SIMI’s director general Brian Cooke said the jump in September sales can be attributed to the market catching up from the previous eight months of declining sales. “Year to date, a far more accurate barometer, sees a reduction for the fourth consecutive year leaving new car sales at recessionary levels, merely 50% of what we should be achieving in a normal functioning new car market.”
Total new car sales so far this year are 84,535, compared to 113,945 for the same period last year, while registrations in September totalled 5,685, compared to 3,418 for the same month last year.
A significant factor in the drop in new registrations is the collapse of the hire-drive market. This time last year it accounted for 16% of the new car market, with 18,346 registrations. This has fallen to just 2,863 new cars so far in 2020.
Volkswagen remains the best-selling new car brand, with 10,237 registrations, representing 12.11% of the market. It’s followed by Toyota with 9,852, Hyundai with 7,827, Skoda with 7,048 and Ford with 6,614. The best-selling car on the Irish market is the Toyota Corolla, with 3,720 registrations, ahead of the Hyundai Tucson with 2,947 and the VW Tiguan with 2,868.
The only brands to record sales growth so far this year are high-end brands Tesla, Porsche and discount brand Ssangyong.
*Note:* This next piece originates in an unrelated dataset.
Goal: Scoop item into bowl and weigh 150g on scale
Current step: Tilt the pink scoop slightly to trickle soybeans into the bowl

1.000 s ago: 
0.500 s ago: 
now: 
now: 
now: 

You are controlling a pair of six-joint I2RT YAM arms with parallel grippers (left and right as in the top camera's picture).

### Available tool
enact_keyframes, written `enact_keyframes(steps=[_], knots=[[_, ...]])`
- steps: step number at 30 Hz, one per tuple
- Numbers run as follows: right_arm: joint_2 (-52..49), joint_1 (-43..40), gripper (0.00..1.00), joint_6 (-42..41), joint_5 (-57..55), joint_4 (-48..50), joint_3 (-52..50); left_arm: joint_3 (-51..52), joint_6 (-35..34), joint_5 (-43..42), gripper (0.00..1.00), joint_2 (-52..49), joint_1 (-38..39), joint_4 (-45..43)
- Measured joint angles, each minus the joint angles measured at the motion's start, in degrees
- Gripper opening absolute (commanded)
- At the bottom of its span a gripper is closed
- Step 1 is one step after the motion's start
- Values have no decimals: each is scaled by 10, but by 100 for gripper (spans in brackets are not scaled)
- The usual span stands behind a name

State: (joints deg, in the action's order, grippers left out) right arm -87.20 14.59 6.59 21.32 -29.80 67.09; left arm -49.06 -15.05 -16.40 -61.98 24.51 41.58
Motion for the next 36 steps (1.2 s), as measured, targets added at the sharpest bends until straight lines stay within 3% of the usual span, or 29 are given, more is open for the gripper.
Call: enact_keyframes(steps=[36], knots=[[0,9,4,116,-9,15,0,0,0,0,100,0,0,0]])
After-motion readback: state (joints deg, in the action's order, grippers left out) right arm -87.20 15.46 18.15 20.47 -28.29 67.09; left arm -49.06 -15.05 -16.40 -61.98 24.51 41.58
Tesla has sold 681 new cars so far this year, compared to 80 over the same period last year, while Porsche has increased its Irish sales to 107 this year, from 62 this time last year.
The best-selling premium brand this year remains Audi with 3,472 registrations, ahead of BMW with 2,934 and Mercedes-Benz with 2,824.
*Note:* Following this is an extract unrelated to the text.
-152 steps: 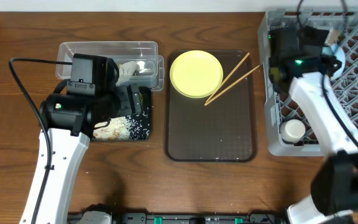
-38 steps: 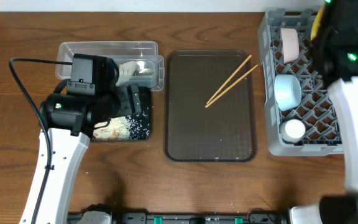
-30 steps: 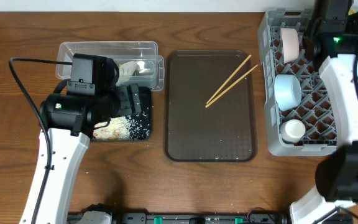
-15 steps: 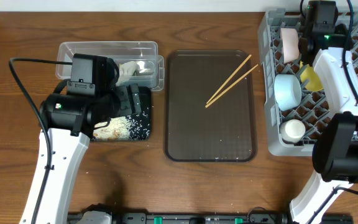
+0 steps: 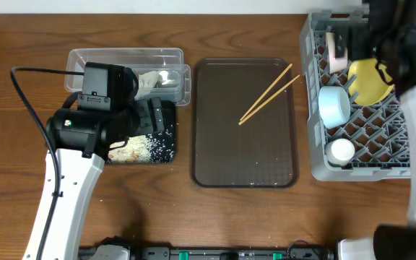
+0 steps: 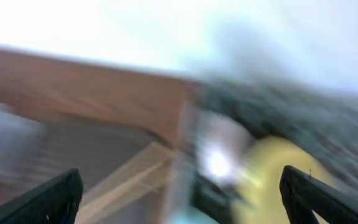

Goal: Sort waste into correct bins and load items into the dishwasher rack
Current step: 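Lower the yellow plate upright into the rack and open the right gripper, then grasp one wooden chopstick on the brown tray with the right gripper, then carry the chopstick right and drop it into the rack, then reach the right gripper back to the second chopstick and grasp it, then carry the second chopstick into the rack and release it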

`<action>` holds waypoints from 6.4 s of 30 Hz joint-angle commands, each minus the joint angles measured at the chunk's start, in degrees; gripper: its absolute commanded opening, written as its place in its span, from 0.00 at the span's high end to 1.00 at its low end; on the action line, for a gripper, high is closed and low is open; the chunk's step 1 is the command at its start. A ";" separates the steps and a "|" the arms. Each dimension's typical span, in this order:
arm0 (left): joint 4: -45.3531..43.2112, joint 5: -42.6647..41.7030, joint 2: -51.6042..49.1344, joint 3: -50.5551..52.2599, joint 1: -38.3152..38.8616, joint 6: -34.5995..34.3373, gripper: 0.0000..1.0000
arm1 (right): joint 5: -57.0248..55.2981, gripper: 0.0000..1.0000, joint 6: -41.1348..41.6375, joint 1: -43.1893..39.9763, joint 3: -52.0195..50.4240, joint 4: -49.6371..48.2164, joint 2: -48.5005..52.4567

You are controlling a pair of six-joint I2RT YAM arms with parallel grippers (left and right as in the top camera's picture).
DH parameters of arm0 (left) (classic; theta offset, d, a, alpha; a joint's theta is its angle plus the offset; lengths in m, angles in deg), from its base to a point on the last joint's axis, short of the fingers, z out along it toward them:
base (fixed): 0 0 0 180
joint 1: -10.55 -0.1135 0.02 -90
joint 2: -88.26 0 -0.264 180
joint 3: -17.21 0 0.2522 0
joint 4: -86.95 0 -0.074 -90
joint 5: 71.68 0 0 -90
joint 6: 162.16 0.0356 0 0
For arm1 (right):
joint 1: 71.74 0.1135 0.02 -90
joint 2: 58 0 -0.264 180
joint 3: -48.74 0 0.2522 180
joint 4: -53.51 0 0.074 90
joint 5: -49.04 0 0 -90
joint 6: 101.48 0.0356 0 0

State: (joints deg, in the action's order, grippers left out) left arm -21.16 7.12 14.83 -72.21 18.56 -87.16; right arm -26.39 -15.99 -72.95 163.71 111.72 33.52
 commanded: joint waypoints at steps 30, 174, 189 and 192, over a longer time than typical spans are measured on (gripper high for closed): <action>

Fully electric models now account for 4.3% of new car sales, up from 2.6% this time last year, while hybrid sales continue to grow. Regular hybrids now account for 12.5% of new sales, while plug-in hybrids make up 2.7%. Diesel, however, remains the mainstay of the new car market, with a 43% share, followed by petrol with 37.3%.
Ahead of this month’s budget, SIMI is calling on the Government to reduce Vehicle Registration Tax (VRT), saying would protect the 40,000 people employed in the motor sector, sustain business, stimulate new car sales while helping to decrease emissions from transport and protect Exchequer Revenues.
According to Mr Cooke, January 2021 will see a new taxation system for new cars based on a new stricter emissions testing regime, known as WLTP. He said that as a result of this, any increase in VRT would have dire consequences for the sector, which is already struggling in the context of both Covid-19 and Brexit.
“January 2021 will see a taxation change for our Industry, the biggest change to VRT and Road Tax since 2008. The 2008 change coincided with the recession, causing a collapse in the new and used car market with close to 15,000 jobs lost. With the duel threat arising from Covid-19 and Brexit, we simply cannot have the same destabilisation of the car market again. “A more burdensome VRT regime will undermine both the new and used car markets, making new cars more expensive, impacting on used car values and slowing our fleet renewal. This will inevitably lead to a fall in employment and undermine viable family businesses. What we need to see in the Budget is a taxation reduction that will support the new car market and which will be environmentally positive. This will protect jobs, businesses, renew our fleet and reduce emissions.”